The Las Estaciones accident was no Bhopal, the Indian town where in 1984 more than 3,300 people died and 20,000 were injured in the world's worst chemical factory disaster.
But Dick Kamp, director of the Border Ecology Project in Naco, Ariz., said that "considering Mexico's past performance, I could not rule out asimilar disaster happening there."
In July, a tank containing hydrosulfonic acid ruptured at a Mexicali chemical factory, releasing a highly toxic gas. No one knows how many people were injured. Thousands were evacuated.
Mr. Kamp said the rupture demonstrated how even the most well-intentioned program in Mexico could fail. Mexicali and Calexico, an adjoining California city, are part of a U.S.-Mexico "emergency environmental response" program designed to provide aid in the event of disasters.
"But Mexico did not inform EPA about the incident, even though Calexico was potentially at risk," said Mr. Kamp. "The agency was not informed about it until I told them two days later."
Many Las Estaciones residents favor a free-trade agreement with the United States.
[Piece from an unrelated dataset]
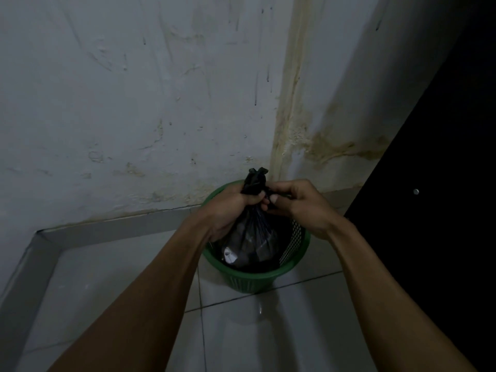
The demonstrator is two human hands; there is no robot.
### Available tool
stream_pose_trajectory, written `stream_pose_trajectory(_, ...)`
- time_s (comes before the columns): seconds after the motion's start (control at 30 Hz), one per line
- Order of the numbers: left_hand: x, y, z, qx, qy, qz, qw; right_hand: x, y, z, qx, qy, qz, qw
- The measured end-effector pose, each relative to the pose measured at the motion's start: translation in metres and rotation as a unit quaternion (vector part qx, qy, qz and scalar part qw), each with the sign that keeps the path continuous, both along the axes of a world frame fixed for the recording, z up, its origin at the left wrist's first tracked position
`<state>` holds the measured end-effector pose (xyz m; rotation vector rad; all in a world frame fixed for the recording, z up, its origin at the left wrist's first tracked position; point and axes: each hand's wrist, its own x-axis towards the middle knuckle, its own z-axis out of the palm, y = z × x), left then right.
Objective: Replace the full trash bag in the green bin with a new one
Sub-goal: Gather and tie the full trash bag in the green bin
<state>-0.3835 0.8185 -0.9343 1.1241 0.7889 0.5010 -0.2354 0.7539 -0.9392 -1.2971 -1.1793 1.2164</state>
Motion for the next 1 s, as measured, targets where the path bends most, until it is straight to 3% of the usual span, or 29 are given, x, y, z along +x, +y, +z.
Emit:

"If it were up to Mexico, nothing would get changed," said Francisco Badillo German, a biologist hired by residents to study the effects of the disaster. "A trade agreement would bring higher American technology and better working conditions."
"Obviously the factory owners are politically well-connected," said Dr. Idefonso Maldonado, whose clinic is a few doors from the plant. "How is it possible for such a factory to exist in a neighborhood like this without the authorities knowing? It is not possible.
"Two months ago, we told the authorities what was happening. Now I have treated kids with skin eruptions and throat problems, all because of this," he said.
Dr. Sergio Estrada Orijuela, the Mexican environmental agency's chief of regulations, said the Cordoba plant had been given preliminary approval in January to start manufacturing pesticides and herbicides, pending an environmental impact statement.
In Dr. Estrada Orijuela's view, the plant would never have been allowed to operate because the impact statement would have revealed its location in a residential neighborhood.
"It would have been completely impermissible under our environmental law," he said.